WORK ITEM: Whenever a line in this data holds the word "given", report that line in full.

INFORMATION SHOWN:
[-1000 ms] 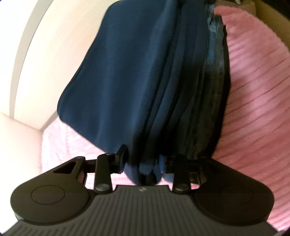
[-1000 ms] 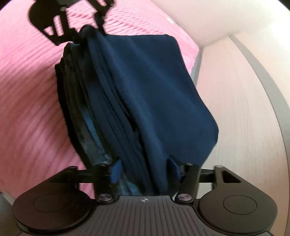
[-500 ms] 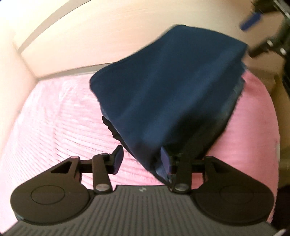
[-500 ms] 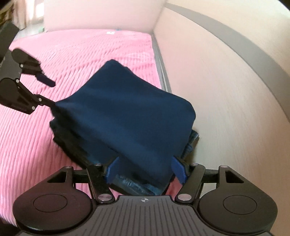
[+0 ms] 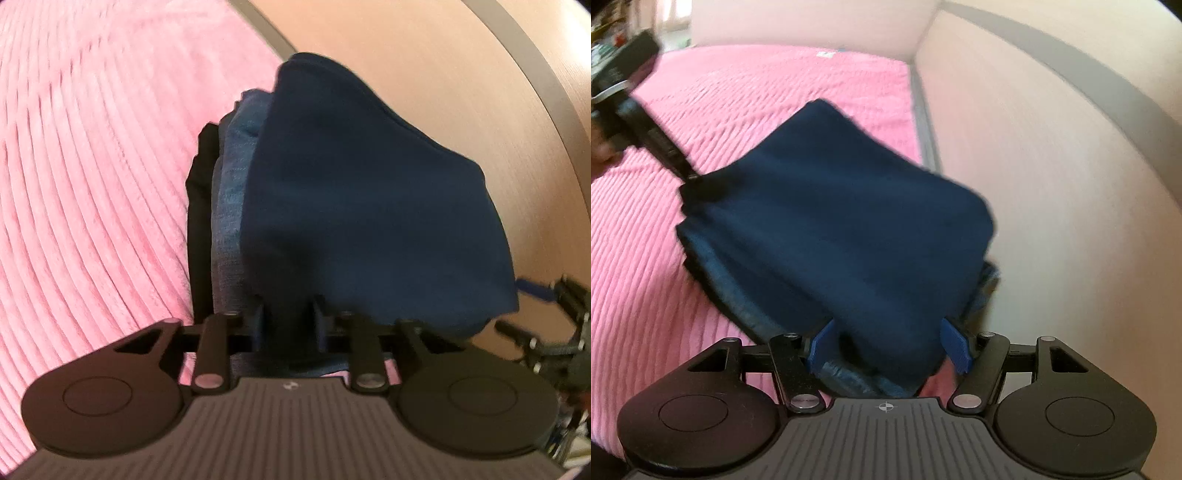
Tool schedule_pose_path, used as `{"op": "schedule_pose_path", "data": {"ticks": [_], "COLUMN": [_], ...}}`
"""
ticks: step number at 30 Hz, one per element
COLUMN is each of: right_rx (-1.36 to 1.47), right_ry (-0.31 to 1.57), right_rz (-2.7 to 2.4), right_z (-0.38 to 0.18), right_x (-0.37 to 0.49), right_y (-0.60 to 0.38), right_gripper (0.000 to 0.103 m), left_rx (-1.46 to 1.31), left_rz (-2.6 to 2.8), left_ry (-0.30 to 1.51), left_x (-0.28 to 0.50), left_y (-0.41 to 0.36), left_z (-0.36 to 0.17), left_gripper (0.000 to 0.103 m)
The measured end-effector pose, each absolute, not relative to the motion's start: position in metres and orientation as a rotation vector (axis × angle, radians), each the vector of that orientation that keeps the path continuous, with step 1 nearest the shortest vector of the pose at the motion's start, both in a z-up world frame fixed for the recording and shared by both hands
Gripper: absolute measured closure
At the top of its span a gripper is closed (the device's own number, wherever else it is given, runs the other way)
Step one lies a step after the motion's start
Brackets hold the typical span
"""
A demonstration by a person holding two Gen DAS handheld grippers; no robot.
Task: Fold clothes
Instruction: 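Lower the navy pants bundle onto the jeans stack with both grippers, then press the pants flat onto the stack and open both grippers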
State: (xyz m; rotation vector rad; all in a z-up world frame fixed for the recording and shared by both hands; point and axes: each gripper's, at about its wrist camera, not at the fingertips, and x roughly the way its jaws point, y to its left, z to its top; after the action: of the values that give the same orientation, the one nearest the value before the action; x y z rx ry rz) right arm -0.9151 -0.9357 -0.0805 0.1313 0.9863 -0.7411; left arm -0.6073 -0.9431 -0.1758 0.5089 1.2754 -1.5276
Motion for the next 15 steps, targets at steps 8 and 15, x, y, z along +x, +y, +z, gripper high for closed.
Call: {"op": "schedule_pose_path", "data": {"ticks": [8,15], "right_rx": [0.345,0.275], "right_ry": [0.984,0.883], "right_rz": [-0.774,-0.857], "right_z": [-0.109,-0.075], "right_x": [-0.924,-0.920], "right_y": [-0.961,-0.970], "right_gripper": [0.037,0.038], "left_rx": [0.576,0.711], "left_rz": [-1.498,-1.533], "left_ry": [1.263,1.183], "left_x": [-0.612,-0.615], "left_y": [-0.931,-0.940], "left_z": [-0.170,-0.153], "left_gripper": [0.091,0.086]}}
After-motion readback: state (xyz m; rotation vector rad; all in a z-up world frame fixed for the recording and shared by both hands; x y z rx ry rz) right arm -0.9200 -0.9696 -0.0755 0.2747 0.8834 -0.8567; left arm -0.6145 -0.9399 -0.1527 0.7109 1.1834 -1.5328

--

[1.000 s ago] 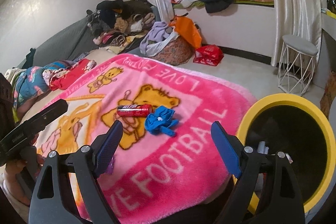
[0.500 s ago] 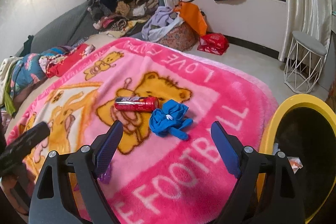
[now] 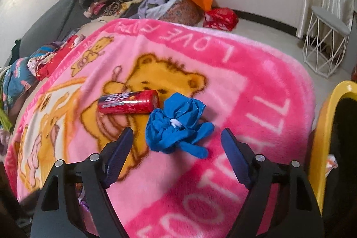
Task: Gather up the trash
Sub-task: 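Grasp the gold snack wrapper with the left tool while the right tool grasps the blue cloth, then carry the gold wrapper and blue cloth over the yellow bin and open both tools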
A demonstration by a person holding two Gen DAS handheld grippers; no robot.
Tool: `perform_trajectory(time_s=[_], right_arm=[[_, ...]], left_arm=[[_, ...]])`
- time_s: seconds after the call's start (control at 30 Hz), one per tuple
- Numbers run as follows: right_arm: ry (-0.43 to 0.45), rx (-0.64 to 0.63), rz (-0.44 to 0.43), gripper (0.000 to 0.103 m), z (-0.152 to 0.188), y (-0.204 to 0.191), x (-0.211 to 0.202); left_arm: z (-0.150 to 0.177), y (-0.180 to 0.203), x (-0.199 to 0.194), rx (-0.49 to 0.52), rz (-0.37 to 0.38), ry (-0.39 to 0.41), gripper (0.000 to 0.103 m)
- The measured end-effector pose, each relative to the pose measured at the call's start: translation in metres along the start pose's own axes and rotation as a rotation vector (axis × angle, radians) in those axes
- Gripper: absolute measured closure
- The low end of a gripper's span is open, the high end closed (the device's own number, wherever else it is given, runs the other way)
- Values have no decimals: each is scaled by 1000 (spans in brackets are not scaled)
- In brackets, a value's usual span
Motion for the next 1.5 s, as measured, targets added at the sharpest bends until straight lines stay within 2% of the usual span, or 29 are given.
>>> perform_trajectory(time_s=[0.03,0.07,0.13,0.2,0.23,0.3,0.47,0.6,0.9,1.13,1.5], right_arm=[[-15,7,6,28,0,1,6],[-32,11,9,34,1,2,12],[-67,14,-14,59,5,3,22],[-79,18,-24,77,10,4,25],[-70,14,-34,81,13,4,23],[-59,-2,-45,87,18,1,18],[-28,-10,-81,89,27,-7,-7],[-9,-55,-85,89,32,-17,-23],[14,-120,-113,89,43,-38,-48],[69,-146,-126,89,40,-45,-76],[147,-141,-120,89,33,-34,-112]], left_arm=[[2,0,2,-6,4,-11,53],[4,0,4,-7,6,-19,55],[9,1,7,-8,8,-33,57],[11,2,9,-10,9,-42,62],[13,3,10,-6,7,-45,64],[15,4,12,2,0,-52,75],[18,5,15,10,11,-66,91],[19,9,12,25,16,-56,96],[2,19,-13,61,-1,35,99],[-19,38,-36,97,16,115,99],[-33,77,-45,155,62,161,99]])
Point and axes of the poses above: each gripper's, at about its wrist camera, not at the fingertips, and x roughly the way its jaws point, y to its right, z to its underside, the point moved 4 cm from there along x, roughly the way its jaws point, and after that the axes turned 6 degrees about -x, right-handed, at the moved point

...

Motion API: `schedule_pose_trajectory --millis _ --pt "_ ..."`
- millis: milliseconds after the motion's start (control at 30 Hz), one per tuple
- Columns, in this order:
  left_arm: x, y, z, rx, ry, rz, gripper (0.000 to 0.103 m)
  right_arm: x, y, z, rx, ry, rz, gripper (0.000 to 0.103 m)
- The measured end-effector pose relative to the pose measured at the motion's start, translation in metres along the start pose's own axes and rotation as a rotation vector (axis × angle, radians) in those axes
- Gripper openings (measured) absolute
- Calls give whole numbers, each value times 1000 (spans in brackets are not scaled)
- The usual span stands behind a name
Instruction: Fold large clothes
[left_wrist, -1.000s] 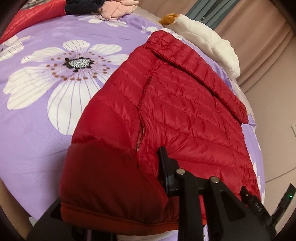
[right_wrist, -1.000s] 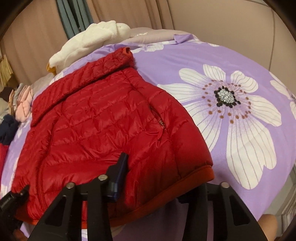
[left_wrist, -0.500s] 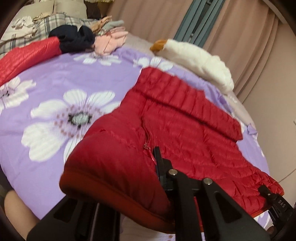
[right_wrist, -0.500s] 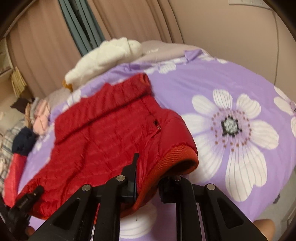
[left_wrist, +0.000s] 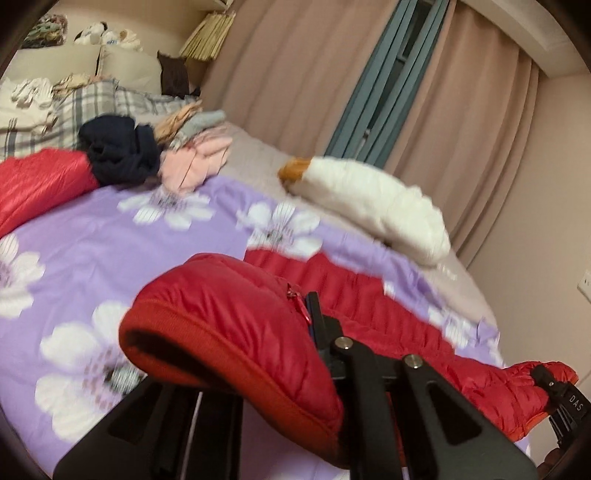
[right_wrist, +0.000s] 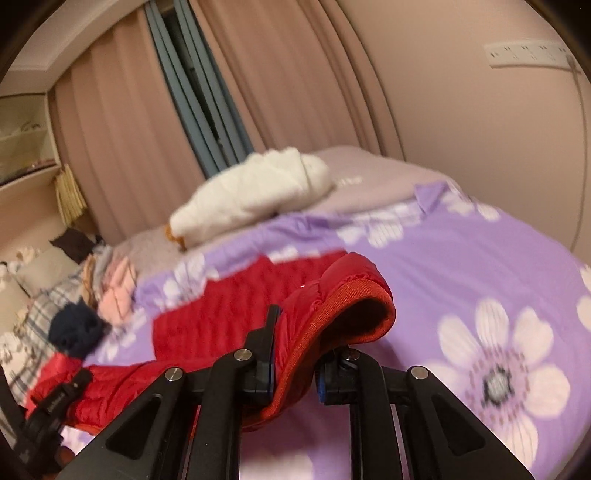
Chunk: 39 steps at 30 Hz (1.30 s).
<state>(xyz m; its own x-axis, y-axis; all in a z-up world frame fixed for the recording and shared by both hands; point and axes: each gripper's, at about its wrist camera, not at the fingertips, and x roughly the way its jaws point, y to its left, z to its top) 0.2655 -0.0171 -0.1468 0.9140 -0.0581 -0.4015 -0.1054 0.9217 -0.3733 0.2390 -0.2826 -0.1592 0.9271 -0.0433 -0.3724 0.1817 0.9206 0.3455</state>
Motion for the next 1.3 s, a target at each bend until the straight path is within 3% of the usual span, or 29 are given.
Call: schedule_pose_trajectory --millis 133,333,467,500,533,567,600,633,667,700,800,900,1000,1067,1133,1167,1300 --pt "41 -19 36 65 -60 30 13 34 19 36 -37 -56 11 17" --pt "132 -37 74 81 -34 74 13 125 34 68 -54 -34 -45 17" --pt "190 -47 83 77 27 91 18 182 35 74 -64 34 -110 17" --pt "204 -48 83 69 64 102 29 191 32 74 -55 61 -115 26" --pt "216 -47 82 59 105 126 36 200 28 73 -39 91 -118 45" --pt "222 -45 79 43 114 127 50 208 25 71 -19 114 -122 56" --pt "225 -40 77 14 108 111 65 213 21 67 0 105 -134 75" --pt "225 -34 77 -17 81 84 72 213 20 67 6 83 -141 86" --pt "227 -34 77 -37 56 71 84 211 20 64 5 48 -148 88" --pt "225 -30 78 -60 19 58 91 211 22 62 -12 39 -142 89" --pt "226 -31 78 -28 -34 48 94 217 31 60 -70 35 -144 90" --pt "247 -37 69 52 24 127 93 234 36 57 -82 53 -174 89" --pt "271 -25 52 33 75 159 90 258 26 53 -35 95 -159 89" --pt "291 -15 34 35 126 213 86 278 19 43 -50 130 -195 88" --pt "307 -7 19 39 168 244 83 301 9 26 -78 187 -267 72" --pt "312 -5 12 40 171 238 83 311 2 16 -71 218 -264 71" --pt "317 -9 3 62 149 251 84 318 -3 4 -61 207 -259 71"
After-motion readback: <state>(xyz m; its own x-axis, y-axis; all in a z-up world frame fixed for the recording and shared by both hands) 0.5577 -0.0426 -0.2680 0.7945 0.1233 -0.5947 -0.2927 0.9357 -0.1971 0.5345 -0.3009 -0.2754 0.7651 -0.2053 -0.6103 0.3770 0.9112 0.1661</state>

EXERCISE SOLUTION:
At the top of its span a gripper is closed (the device's own number, wherever else it is given, runs the other way)
- The low end of a gripper's span is open, the high end closed (the device's own number, wherever else it is given, runs the other way)
Motion for the next 1.5 s, as measured, targets added at the sharpest bends until straight lines stay within 2% of the usual span, or 29 are given.
Motion for the next 1.3 s, a target at each bend until the straight path is within 3% of the usual span, or 29 are given.

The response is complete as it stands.